**WHAT THE EXERCISE ASKS**
Write out every line of the data below exactly as given.

═══ DATASET EXTRACT

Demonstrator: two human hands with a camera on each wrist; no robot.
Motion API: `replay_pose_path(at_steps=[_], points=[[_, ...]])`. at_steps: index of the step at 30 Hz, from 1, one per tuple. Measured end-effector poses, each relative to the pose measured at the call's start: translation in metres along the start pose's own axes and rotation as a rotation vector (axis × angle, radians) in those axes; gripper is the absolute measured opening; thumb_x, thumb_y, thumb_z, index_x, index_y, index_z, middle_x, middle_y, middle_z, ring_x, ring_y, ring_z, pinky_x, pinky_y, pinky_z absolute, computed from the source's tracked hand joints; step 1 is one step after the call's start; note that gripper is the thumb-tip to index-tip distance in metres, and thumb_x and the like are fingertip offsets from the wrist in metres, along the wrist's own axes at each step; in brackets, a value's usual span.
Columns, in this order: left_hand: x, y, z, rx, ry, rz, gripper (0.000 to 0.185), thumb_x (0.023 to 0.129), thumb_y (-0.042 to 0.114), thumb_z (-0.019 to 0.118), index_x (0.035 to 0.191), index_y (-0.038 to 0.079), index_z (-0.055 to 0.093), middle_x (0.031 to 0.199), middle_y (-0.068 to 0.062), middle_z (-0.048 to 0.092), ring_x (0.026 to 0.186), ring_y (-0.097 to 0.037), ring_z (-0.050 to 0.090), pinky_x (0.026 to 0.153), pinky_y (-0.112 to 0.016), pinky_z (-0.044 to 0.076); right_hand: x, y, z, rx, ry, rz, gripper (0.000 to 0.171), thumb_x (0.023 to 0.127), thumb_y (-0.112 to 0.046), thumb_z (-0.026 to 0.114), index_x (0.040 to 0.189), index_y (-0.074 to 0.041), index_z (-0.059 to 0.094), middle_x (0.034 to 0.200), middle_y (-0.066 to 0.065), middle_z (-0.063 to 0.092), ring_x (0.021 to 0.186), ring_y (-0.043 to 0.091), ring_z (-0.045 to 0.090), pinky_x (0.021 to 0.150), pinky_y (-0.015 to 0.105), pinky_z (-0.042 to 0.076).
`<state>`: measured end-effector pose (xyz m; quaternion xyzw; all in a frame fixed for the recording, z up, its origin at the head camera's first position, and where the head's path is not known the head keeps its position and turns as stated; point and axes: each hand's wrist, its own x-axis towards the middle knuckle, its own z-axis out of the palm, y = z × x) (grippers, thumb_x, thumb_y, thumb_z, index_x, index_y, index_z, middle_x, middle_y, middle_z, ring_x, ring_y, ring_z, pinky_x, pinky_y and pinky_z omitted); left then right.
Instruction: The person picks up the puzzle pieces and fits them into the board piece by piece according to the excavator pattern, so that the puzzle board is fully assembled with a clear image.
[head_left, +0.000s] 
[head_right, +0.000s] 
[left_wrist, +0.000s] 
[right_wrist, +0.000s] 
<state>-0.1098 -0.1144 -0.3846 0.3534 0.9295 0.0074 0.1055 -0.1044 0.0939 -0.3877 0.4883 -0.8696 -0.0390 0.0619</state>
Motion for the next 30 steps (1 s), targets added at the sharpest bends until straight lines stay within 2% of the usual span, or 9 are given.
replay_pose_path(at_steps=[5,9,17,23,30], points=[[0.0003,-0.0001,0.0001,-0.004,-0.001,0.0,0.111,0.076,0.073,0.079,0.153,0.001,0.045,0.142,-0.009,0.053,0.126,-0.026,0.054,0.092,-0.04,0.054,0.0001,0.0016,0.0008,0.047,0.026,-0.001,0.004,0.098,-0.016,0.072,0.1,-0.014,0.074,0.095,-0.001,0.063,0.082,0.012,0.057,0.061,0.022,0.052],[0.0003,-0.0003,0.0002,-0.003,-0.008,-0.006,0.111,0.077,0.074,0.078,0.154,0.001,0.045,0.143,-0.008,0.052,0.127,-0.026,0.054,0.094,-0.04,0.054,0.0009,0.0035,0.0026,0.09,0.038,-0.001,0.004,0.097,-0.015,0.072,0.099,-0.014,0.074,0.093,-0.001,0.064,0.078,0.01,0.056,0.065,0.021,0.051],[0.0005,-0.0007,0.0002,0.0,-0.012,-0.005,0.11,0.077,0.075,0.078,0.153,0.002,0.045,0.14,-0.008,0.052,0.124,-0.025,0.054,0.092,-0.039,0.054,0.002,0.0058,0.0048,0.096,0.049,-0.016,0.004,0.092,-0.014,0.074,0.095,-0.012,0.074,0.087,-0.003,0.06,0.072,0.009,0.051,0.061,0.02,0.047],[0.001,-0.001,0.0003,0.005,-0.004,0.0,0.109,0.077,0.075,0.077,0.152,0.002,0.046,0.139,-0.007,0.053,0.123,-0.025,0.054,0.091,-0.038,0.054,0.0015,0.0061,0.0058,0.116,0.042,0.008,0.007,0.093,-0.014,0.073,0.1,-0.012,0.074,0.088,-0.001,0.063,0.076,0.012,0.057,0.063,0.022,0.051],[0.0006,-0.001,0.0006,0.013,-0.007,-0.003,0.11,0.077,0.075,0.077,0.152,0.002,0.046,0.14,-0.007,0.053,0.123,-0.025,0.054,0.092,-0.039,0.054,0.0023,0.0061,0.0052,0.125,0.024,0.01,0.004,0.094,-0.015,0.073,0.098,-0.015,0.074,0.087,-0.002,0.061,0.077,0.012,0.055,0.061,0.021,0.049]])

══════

**EXERCISE SOLUTION**
Demonstrator: two human hands with a camera on each wrist; no robot.
Motion API: `replay_pose_path(at_steps=[_], points=[[_, ...]])`. at_steps: index of the step at 30 Hz, from 1, one per tuple. Measured end-effector poses, each relative to the pose measured at the call's start: translation in metres along the start pose's own axes and rotation as a rotation vector (axis × angle, radians) in those axes; gripper is the absolute measured opening; thumb_x, thumb_y, thumb_z, index_x, index_y, index_z, middle_x, middle_y, middle_z, ring_x, ring_y, ring_z, pinky_x, pinky_y, pinky_z absolute, computed from the source's tracked hand joints; step 1 is one step after the call's start; note that gripper is the thumb-tip to index-tip distance in metres, and thumb_x and the like are fingertip offsets from the wrist in metres, along the wrist's own axes at each step; in brackets, a value's usual span.
Columns, in this order: left_hand: x, y, z, rx, ry, rz, gripper (0.000 to 0.185), thumb_x (0.023 to 0.129), thumb_y (-0.042 to 0.114), thumb_z (-0.019 to 0.118), index_x (0.035 to 0.191), index_y (-0.038 to 0.079), index_z (-0.055 to 0.093), middle_x (0.031 to 0.199), middle_y (-0.068 to 0.062), middle_z (-0.048 to 0.092), ring_x (0.026 to 0.186), ring_y (-0.097 to 0.037), ring_z (-0.050 to 0.090), pinky_x (0.026 to 0.153), pinky_y (-0.112 to 0.016), pinky_z (-0.044 to 0.076); right_hand: x, y, z, rx, ry, rz, gripper (0.000 to 0.171), thumb_x (0.023 to 0.127), thumb_y (-0.112 to 0.046), thumb_z (-0.026 to 0.114), index_x (0.040 to 0.189), index_y (-0.074 to 0.041), index_z (-0.059 to 0.094), middle_x (0.034 to 0.200), middle_y (-0.066 to 0.065), middle_z (-0.063 to 0.092), ring_x (0.021 to 0.186), ring_y (-0.043 to 0.091), ring_z (-0.045 to 0.090), pinky_x (0.021 to 0.150), pinky_y (-0.015 to 0.105), pinky_z (-0.042 to 0.076).
`<state>`: measured end-effector pose (xyz m; quaternion xyzw; all in a frame fixed for the recording, z up, its origin at the head camera's first position, and where the head's path is not known the head keeps its position and turns as stated; point and axes: each hand's wrist, its own x-axis towards the middle knuckle, its own z-axis out of the palm, y = z × x) (grippers, thumb_x, thumb_y, thumb_z, index_x, index_y, index_z, middle_x, middle_y, middle_z, ring_x, ring_y, ring_z, pinky_x, pinky_y and pinky_z omitted); left then right.
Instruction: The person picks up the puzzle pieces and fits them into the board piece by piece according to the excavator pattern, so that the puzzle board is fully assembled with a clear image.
[head_left, +0.000s] 
[head_right, +0.000s] 
[left_wrist, +0.000s] 
[right_wrist, +0.000s] 
<state>-0.1098 -0.1144 -0.3846 0.3534 0.9295 0.0074 0.1055 -0.1044 0.0939 -0.3877 0.4883 -0.8696 -0.0390 0.0619</state>
Motion for the next 30 steps (1 s), targets added at the sharpest bends until straight lines stay within 2% of the usual span, or 9 are given.
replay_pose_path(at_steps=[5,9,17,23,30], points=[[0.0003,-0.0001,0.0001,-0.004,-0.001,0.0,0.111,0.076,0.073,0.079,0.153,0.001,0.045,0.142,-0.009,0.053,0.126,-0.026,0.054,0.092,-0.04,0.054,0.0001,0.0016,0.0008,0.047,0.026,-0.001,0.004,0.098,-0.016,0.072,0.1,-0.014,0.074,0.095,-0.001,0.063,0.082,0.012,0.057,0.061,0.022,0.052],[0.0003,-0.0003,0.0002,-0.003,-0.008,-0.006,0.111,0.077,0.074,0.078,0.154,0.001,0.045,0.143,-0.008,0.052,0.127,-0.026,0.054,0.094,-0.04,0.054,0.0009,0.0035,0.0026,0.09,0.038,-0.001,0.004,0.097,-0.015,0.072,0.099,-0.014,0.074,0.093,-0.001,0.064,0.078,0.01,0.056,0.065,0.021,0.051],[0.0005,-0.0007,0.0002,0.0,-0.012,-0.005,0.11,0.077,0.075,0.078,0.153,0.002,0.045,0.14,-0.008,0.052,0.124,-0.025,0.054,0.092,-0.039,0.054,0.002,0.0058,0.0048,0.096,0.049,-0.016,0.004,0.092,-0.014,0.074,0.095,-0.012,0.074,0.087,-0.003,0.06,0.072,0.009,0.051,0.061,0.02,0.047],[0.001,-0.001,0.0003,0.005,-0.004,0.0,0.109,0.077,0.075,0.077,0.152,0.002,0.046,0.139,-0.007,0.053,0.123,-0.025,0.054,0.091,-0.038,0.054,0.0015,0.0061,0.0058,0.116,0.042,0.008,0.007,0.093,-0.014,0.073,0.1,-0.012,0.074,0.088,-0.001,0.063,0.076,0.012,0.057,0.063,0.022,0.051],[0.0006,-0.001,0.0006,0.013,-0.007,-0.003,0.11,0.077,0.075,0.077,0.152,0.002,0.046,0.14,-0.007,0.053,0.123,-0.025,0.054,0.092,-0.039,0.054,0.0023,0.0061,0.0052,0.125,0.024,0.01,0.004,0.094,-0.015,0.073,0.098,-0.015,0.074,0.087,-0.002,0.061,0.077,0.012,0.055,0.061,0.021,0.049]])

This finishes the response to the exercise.